Sprechen wir noch mal über die Ukraine. Die Nato zeigt mehr Präsenz in Osteuropa, die Sanktionen werden weiter verschärft. Sind wir nicht längst mittendrin in der Logik eines neuen Kalten Krieges?
Gegen diesen Eindruck wehre ich mich vehement. Der Konflikt hat einen ganz anderen Charakter, wenngleich dieser nicht weniger besorgniserregend ist. Putin hat kürzlich auf einer Tagung vor Jugendverbandsvertretern öffentlich daran erinnert, dass er über Atomwaffen verfügt. Dies ist eine Verschärfung der Rhetorik, wie wir sie seit Chruschtschow nicht mehr erlebt haben.
Wie kann eine weitere Eskalation verhindert werden?
Viele glauben, dass man jetzt auf Abschreckung und Militär, etwa auf eine Aufrüstung der Nato, setzen muss. Polens Präsident Bronisław Komorowski hat am Mittwoch, 10. September, im Bundestag genau diese Botschaft an uns gerichtet. Ich nehme das ernst, habe aber meine Zweifel. Wir müssen jetzt erst recht miteinander im Gespräch bleiben. Wenn man weiß, dass man keine militärischen Möglichkeiten hat, sollte man auch nicht so tun, als wären sie eine Option. Russland ist eine Nuklearmacht!
Aber die Sorgen, insbesondere der Polen und Balten, können die anderen Europäer doch nicht einfach ignorieren.
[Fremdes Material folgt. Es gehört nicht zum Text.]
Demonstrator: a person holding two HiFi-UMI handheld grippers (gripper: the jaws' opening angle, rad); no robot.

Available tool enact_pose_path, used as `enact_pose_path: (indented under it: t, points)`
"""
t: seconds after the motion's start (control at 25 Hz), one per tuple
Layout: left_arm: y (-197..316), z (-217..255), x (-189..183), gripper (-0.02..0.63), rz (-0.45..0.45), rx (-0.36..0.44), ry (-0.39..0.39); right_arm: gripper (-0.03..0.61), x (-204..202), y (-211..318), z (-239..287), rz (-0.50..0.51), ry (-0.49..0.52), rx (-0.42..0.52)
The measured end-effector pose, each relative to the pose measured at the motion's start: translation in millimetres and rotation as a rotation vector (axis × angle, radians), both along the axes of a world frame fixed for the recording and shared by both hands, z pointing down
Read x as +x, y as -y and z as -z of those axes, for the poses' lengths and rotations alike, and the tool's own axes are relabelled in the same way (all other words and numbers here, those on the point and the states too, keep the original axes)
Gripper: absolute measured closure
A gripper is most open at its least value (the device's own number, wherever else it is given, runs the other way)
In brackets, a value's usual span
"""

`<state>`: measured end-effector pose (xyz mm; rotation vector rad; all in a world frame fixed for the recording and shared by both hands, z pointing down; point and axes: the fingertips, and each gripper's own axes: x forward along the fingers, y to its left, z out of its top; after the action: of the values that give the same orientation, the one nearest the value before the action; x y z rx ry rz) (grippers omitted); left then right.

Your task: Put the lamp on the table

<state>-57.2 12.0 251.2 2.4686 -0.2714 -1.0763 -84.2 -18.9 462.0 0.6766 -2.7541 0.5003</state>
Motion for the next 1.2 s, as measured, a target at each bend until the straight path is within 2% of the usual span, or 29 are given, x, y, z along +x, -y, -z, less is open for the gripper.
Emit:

Nein, und genau hier liegt für mich die neue Verantwortung der deutschen Außenpolitik. Wir müssen eine Politik formulieren, die gegenüber Russland klar ist, die aber gleichzeitig die Ängste unserer europäischen Partner berücksichtigt. Europa zusammenhalten – das hat jetzt oberste Priorität. Deshalb ist Außenminister Steinmeier ins Baltikum gereist, deshalb war Bundeskanzlerin Merkel in Polen, deshalb halten wir permanenten Kontakt auch auf parlamentarischer Ebene.